Payer Gaps in Care
How It Works
Enli’s Payer Gaps in Care solution enables provider organizations to maximize payer incentive revenue by automating patient attribution, prioritizing high-value opportunities, and coordinating care delivery. For every dollar spent on Enli’s Payer Gaps in Care Solution, an estimated return of $10 can be expected.
New or updated contracts are processed, measure-codified, and consolidated so care gaps can be analyzed in aggregate, regardless of naming convention.
Payer member lists are automatically reconciled with EHR records to surface patients with care gaps. Possible matches, documentation issues, or discrepancies in attribution are placed into separate guided reconciliation workflows. Attributed patients with gaps are prioritized based on incentive amount and tier thresholds across contracts, ensuring high-value care opportunities are targeted first.
Once identified and stratified, cohorts flow into Central Worklist, a Best in KLAS care coordination application. Role-based task and decision support is customized for each patient and guide the care team to close gaps though outreach, assessments, and appointment scheduling. A patient-facing mobile care plan gives teams the power to display relevant information for the patient.

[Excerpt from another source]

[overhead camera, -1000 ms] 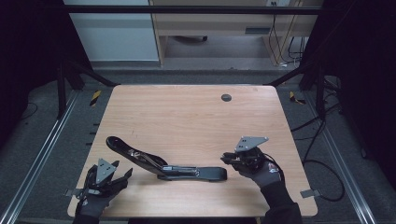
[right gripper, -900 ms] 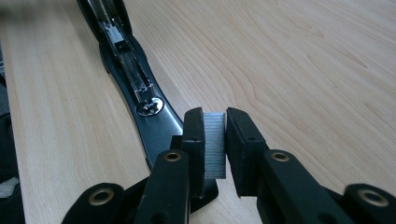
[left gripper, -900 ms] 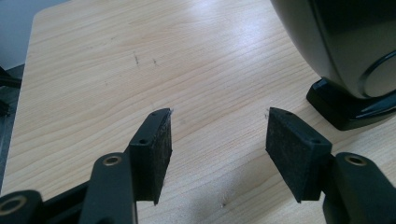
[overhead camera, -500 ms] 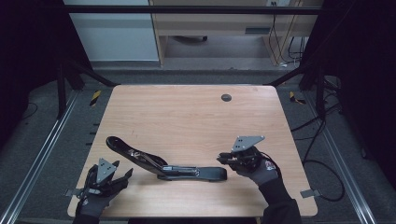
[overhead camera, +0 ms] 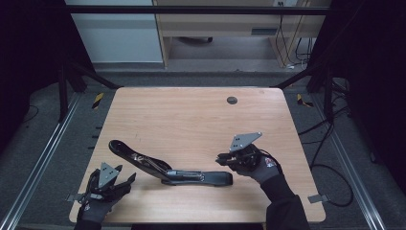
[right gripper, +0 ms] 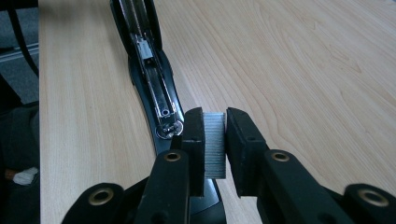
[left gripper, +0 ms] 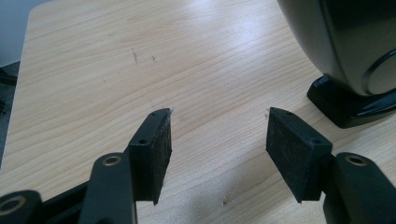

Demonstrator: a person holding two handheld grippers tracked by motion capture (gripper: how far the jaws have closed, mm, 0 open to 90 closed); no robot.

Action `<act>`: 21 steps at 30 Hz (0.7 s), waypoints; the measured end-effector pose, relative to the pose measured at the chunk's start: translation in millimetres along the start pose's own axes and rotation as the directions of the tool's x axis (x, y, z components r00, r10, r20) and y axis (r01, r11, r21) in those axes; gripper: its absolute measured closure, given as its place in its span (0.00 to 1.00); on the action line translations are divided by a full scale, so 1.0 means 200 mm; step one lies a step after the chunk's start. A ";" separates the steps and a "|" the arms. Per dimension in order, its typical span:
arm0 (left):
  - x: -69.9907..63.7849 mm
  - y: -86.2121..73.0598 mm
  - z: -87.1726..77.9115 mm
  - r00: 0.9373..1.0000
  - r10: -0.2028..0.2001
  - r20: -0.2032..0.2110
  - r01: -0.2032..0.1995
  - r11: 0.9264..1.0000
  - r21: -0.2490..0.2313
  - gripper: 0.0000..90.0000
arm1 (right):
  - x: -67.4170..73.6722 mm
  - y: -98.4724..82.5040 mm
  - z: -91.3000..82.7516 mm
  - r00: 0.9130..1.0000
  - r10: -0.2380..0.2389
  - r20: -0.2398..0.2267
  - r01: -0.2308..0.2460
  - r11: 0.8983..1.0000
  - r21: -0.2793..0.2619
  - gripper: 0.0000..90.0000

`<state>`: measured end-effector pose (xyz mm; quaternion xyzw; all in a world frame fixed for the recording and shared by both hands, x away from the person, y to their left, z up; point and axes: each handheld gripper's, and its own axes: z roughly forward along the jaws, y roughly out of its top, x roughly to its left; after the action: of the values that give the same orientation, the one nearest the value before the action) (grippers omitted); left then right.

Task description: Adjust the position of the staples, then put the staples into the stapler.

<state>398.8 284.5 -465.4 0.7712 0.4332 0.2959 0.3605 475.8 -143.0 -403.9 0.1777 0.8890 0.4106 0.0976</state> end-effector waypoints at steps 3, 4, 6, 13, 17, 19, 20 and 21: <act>0.00 0.00 0.00 1.000 0.000 0.000 0.000 1.000 0.002 0.45 | -0.01 0.02 0.01 1.000 -0.015 -0.006 0.015 1.000 0.009 0.87; 0.00 0.00 0.00 1.000 -0.001 0.000 0.001 1.000 0.002 0.45 | 0.00 0.03 0.01 1.000 -0.014 -0.010 0.014 1.000 0.008 0.87; 0.00 0.00 0.00 1.000 -0.003 0.001 0.003 1.000 0.003 0.45 | 0.00 0.04 0.01 1.000 -0.022 -0.017 0.022 1.000 0.007 0.87; 0.00 0.00 0.01 1.000 -0.002 0.003 0.002 1.000 0.009 0.44 | 0.00 0.07 0.03 0.998 -0.047 -0.042 0.047 0.999 0.005 0.87; 0.00 0.00 0.01 1.000 -0.002 0.001 0.002 1.000 0.011 0.44 | 0.00 0.08 0.04 0.997 -0.056 -0.050 0.057 0.998 0.007 0.87; 0.00 0.00 0.01 1.000 0.002 0.000 -0.002 1.000 0.012 0.44 | 0.01 0.08 0.05 0.996 -0.063 -0.057 0.064 0.998 0.011 0.87; 0.00 0.00 0.00 1.000 0.001 -0.002 -0.001 1.000 0.011 0.44 | 0.01 0.09 0.06 0.995 -0.072 -0.062 0.073 0.997 0.011 0.87; 0.00 0.00 0.00 1.000 0.000 -0.003 0.000 1.000 0.012 0.44 | 0.01 0.09 0.06 0.995 -0.076 -0.067 0.077 0.997 0.011 0.87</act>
<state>399.2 283.7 -466.0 0.7729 0.4354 0.2946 0.3554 481.3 -122.8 -398.0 0.1302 0.9008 0.4060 0.0824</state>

It also saves staff time by incorporating patient-generated data and actions into the shared workflow.
Report dashboards visualize payer gap performance by contract, or by measure across contracts, and compares current incentive capture with the maximum amount possible across contracts. Performance is also analyzed at the clinic and provider level with respect to addressing and closing payer gaps.
Aggregate contracts and identify attributed patients
Codify new contract through a simper interface and adjust measures and parameters when existing contracts are updated. This boosts staff efficiency by reducing the time it takes to process new and existing contracts.
Normalize similar measures from different agreements using a common vocabulary, allowing gaps and incentive opportunities to be viewed in aggregate across all contracts. This increases the effectiveness of the care team by focusing effort on care gaps that exist is disparate contracts.
Attribution and reconciliation
Automatically match payer member rosters with EHR patient lists. Reconciliation workflows assist with resolving documentation or attribution inconsistencies. This improves efficiency by completely automating member/patient matching; staff time is only required to reconcile the exceptions, which is a one-time exercise. Save additional resources by reconciling documentation issues where services where rendered but the payer is not aware. Facilitate onboarding for members attributed by the payer but are not patients in the EHR.
Maximize incentive capture
Measure performance analysis
Analyze the status of attributed populations with respect to performance gaps, and automatically prioritize measures and cohorts based on the maximum incentive value. This drives revenue by focusing resources and activities on measures that are prioritized based on the greatest incentive opportunity.
Incentive tier analysis
Assess progress towards incentive tiers that unlock greater reimbursement value. This maximizes potential incentive revenue by focusing on measures where greater incentives are unlocked when a certain percentage of the attributed population is addressed.
Stratify patients across all contracts according to measure performance and incentive tiers so that lists are prioritized for the care team. This increases revenue by focusing the care team on activities with the greatest incentive value.
Close care gaps and measure progress
Care gap workflow
Support the care team with prioritized patient and gap-specific workflows that guide outreach, assessments, and scheduling. This helps maximize financial incentives by helping the care team target priority patients first and close gaps efficiently.
Mobile Care Plan
Provide a patient-facing app that extends the care team workflow to the patient, making them a part of the care team. Supply additional health status information, alerts, reminders, and communications. This reduces the burden on the care team by allowing the patient to record data and conduct assessments that flow into the shared care team workflow.
Contract, facility, and provider performance reporting
Analyze measure performance, and clinic or provider efficacy in closing gaps, and identify specific ways to improve outcomes. This help close more gaps by identifying the root causes of variations in care delivery that leave gaps unaddressed.